Make an exact copy of the lines starting at the top of the listing below and ending at the line that contains "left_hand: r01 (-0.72", inclusive.

(Raw data Opens)

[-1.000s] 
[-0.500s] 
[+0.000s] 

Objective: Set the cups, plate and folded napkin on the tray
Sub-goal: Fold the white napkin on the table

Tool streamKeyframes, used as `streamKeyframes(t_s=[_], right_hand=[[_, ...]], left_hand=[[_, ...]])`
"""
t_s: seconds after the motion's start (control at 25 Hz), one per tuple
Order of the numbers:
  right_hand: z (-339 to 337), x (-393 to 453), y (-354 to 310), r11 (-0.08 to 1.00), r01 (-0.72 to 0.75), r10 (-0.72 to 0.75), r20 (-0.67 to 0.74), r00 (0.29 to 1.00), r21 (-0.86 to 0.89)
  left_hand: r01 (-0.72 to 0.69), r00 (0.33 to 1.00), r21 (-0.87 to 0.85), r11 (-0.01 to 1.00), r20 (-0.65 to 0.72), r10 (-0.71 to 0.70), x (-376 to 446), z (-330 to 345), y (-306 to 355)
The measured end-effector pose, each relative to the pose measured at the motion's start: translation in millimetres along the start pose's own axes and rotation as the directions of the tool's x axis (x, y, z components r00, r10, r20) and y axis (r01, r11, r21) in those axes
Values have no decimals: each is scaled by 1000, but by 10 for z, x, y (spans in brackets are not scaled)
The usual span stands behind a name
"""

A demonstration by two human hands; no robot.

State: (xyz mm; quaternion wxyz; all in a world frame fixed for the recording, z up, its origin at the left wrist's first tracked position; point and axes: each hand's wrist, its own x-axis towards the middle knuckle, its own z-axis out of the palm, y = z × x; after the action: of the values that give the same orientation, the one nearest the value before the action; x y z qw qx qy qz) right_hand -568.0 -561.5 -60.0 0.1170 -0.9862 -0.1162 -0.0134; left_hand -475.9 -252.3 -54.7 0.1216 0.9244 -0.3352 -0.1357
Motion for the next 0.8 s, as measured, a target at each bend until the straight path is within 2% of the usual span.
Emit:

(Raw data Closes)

#### Task solution:
[-1.000s] 
[-0.500s] 
[+0.000s] 

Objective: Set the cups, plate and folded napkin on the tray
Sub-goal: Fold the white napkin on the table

Tool streamKeyframes, used as `streamKeyframes(t_s=[_], right_hand=[[_, ...]], left_hand=[[_, ...]])`
"""
t_s: seconds after the motion's start (control at 25 Hz), one per tuple
Order of the numbers:
  right_hand: z (-339 to 337), x (-393 to 453), y (-354 to 310), r11 (-0.08 to 1.00), r01 (-0.72 to 0.75), r10 (-0.72 to 0.75), r20 (-0.67 to 0.74), r00 (0.29 to 1.00), r21 (-0.86 to 0.89)
  left_hand: r01 (-0.72 to 0.69), r00 (0.33 to 1.00), r21 (-0.87 to 0.85), r11 (-0.01 to 1.00), r20 (-0.65 to 0.72), r10 (-0.71 to 0.70), x (-376 to 446), z (-330 to 345), y (-306 to 355)

The exercise has been fully completed.